Beginning with the line that contains "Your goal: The", retype the entries below exactly, ending with the line that contains "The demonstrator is". Leave out any pictures.
*** Opening of The input ***
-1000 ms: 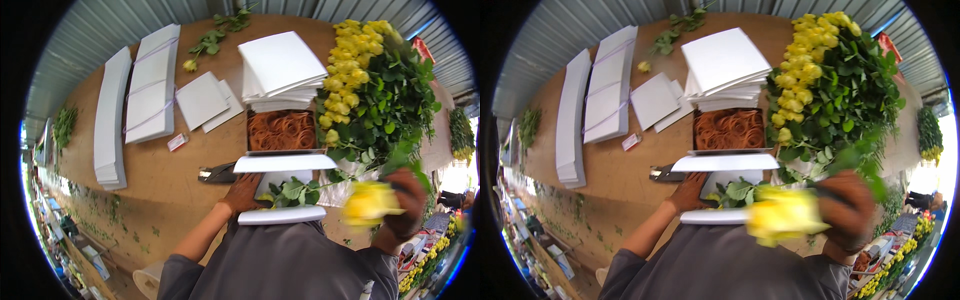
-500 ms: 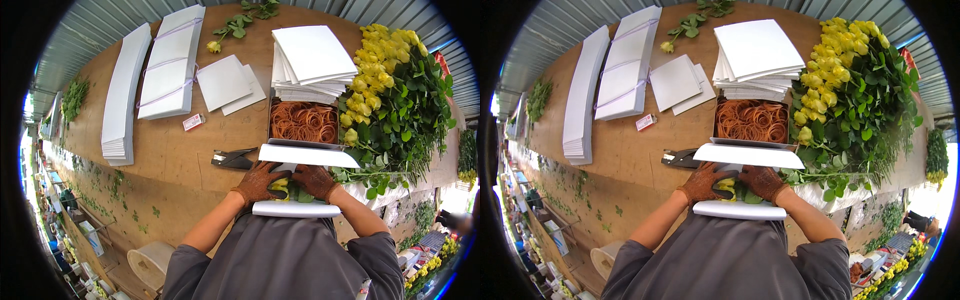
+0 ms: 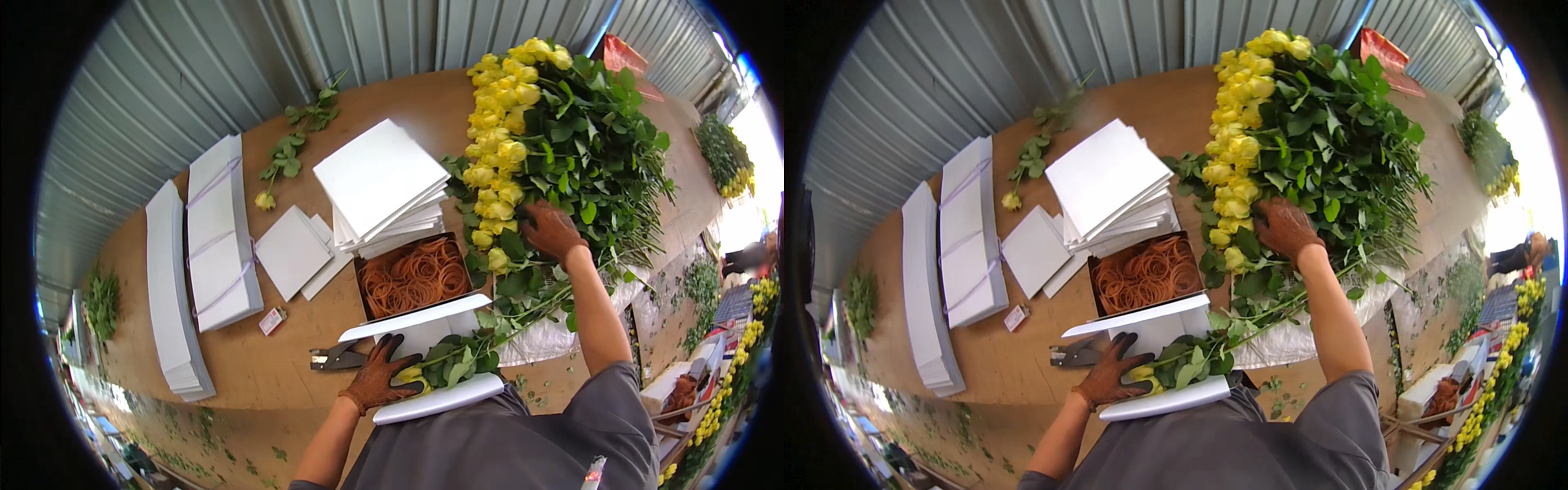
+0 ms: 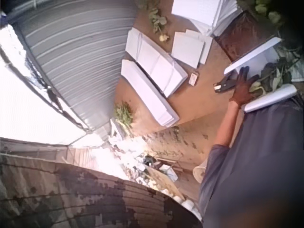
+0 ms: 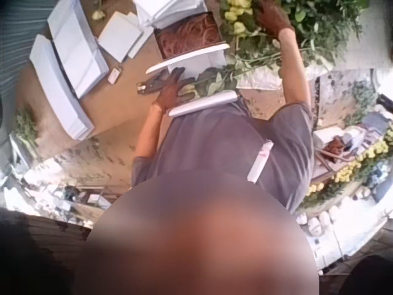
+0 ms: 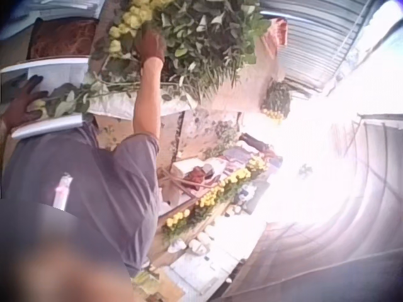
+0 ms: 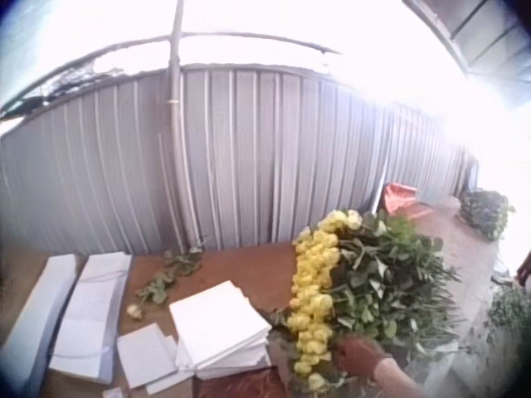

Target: The person wraps yellow roses in white paper at a workbench. They select flowers, fold paper around the stems, and secure the bundle with a stapler.

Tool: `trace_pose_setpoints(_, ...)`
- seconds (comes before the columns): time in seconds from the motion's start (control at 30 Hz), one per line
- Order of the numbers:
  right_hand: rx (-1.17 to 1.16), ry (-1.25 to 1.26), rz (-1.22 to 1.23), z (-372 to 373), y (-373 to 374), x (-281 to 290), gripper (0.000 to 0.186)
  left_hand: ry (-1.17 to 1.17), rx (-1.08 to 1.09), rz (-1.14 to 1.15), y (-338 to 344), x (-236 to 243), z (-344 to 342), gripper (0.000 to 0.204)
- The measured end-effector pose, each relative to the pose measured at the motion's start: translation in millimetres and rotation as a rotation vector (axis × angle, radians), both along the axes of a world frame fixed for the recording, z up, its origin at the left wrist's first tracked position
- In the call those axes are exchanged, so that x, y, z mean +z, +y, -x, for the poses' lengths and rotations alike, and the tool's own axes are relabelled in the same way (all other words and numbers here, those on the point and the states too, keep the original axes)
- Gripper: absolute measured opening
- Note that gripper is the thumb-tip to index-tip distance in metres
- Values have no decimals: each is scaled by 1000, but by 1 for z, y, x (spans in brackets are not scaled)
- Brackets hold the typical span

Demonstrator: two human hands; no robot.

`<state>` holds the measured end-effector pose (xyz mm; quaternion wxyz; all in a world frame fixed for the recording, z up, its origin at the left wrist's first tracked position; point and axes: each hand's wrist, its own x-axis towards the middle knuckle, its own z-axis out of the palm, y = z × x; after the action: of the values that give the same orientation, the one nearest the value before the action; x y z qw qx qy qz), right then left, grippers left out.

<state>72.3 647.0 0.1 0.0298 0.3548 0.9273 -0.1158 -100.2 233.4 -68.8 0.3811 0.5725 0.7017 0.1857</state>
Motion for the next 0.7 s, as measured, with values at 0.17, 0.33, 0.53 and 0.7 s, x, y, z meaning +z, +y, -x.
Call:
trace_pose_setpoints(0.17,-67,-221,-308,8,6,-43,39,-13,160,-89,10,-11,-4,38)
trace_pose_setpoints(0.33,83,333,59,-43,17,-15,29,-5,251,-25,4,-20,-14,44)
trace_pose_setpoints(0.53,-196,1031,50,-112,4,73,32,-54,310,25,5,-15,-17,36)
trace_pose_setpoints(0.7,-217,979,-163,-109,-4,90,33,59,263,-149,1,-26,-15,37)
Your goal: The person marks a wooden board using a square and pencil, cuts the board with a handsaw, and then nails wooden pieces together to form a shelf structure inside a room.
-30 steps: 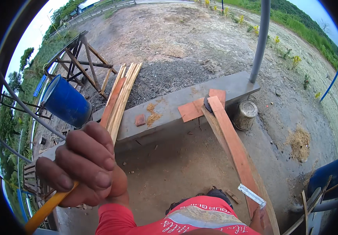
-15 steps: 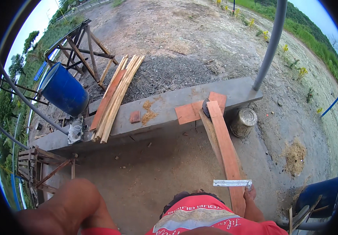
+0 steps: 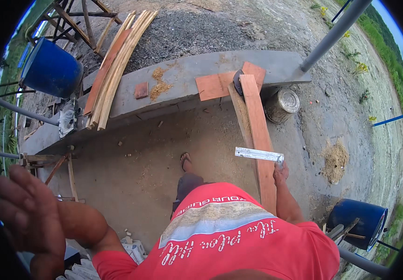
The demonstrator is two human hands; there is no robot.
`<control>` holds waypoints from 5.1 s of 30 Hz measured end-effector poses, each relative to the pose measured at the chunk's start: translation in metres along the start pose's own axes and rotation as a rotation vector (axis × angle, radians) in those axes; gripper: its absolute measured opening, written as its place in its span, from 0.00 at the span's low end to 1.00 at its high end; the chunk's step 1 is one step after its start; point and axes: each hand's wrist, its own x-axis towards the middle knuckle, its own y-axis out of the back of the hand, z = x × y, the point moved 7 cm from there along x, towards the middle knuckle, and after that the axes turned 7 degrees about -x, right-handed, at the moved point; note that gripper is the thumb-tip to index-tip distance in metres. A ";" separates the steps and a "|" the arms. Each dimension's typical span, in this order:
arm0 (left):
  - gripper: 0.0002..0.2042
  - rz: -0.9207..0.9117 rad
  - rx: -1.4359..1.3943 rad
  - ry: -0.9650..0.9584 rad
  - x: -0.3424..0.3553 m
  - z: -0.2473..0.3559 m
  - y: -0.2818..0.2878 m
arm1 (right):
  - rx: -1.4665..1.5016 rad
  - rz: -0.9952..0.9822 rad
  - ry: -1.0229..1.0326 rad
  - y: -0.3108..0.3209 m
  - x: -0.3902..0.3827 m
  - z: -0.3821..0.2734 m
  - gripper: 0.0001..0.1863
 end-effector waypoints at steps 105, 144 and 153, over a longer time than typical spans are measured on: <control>0.16 -1.537 0.011 0.900 -0.408 -0.560 -0.377 | -0.160 -0.003 -0.878 -0.053 -0.267 0.054 0.45; 0.30 -1.592 0.371 0.103 -0.439 -0.742 -0.497 | -0.516 -0.349 -0.563 -0.048 -0.022 0.005 0.52; 0.29 -1.513 0.357 0.157 -0.423 -0.724 -0.524 | -0.598 -0.069 -0.440 0.003 -0.037 0.015 0.51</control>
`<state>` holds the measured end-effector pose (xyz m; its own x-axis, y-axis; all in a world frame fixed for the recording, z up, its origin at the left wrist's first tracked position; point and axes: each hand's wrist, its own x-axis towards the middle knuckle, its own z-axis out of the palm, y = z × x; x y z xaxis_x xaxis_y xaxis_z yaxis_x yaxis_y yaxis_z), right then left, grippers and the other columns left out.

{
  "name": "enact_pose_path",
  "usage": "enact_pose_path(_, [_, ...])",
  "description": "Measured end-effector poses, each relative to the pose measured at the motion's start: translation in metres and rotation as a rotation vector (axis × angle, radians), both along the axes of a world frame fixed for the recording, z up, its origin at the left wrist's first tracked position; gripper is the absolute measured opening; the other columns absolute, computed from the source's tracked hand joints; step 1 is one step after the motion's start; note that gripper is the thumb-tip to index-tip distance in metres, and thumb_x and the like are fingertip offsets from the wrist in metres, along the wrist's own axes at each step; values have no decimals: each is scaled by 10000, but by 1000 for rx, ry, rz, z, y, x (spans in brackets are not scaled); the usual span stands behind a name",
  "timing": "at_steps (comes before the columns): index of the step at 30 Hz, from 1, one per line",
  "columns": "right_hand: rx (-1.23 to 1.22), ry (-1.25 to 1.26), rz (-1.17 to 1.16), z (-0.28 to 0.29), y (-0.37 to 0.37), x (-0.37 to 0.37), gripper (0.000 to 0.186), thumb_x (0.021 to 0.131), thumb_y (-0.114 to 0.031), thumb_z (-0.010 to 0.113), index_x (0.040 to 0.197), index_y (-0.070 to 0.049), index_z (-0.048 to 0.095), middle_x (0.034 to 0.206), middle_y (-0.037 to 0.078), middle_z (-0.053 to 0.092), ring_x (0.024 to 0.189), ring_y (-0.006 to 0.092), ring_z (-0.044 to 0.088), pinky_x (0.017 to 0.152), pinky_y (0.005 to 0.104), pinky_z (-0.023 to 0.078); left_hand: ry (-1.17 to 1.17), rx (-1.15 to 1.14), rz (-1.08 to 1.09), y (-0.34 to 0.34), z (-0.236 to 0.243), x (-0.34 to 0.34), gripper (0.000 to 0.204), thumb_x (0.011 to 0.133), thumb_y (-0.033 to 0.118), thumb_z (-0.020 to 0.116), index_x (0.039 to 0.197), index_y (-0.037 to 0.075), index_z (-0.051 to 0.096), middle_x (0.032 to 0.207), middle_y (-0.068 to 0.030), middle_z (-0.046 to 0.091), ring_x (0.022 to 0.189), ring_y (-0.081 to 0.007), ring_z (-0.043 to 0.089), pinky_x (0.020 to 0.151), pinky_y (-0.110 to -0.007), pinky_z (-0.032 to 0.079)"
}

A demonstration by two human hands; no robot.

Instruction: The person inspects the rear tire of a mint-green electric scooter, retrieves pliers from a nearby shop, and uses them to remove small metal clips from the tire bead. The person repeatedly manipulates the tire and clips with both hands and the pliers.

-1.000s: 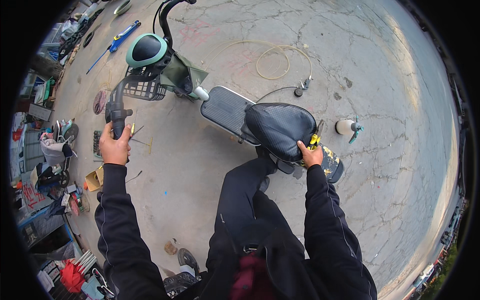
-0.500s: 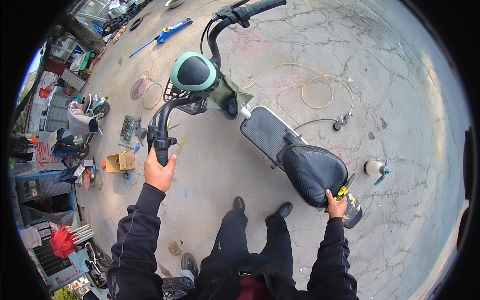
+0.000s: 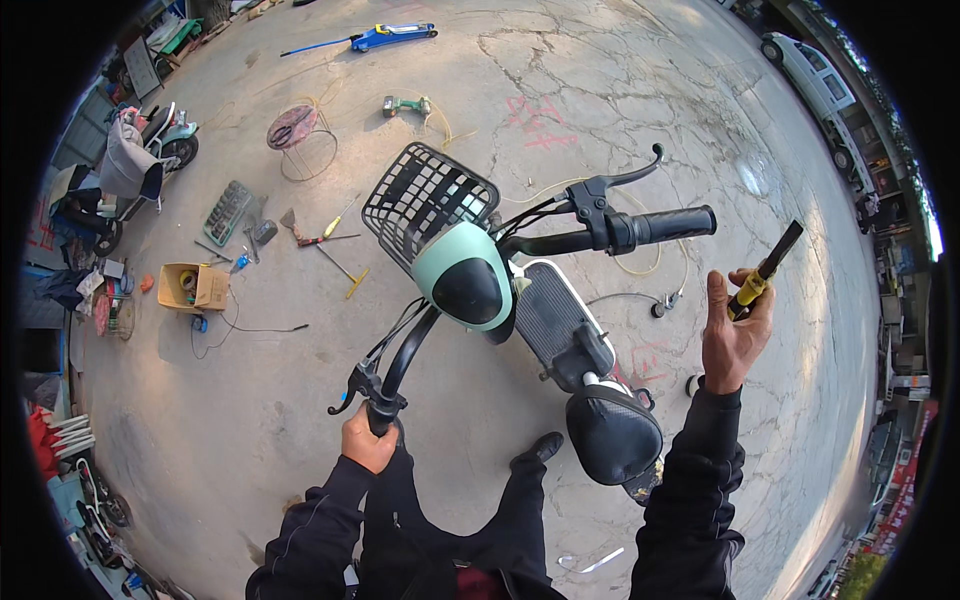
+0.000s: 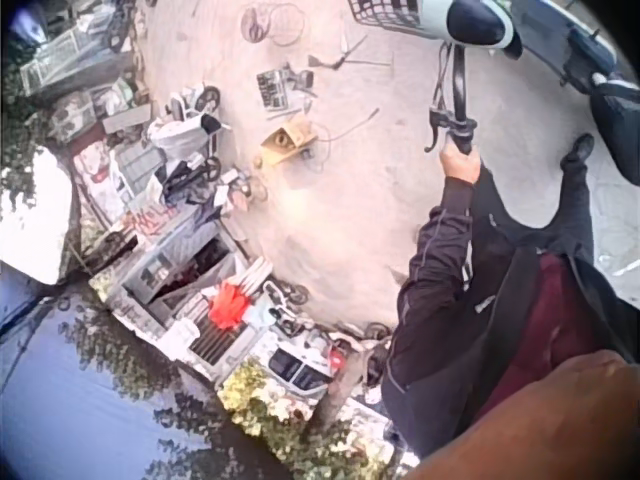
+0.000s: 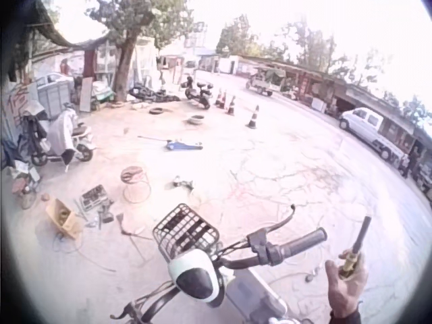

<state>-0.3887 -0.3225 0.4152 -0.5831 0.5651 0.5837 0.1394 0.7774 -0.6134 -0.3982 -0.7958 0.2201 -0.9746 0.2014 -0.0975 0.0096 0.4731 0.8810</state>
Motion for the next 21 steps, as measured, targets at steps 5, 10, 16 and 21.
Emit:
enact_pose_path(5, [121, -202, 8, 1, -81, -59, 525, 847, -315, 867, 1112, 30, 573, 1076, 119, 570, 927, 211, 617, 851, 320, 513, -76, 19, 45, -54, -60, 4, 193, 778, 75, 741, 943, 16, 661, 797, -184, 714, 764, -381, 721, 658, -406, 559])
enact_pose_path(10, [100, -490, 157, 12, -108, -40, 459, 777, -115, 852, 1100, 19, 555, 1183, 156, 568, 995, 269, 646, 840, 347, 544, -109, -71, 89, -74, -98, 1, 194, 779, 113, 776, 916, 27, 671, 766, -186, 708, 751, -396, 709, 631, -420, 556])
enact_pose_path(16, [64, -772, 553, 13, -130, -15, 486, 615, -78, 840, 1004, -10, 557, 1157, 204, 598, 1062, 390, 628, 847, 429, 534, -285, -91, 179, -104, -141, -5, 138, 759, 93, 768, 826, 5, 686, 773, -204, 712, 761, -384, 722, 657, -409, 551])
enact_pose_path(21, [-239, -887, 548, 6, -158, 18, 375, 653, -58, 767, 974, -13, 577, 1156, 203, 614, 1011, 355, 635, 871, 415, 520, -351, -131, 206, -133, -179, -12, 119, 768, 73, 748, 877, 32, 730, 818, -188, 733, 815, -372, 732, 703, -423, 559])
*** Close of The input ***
(Response)
Your goal: The person marks a wooden board using a square and pencil, cuts the board with a handsaw, and then nails wooden pieces together to form a shelf structure inside a room.
-30 steps: 
-15 steps: 
+0 steps: 
The demonstrator is two human hands; there is no robot.

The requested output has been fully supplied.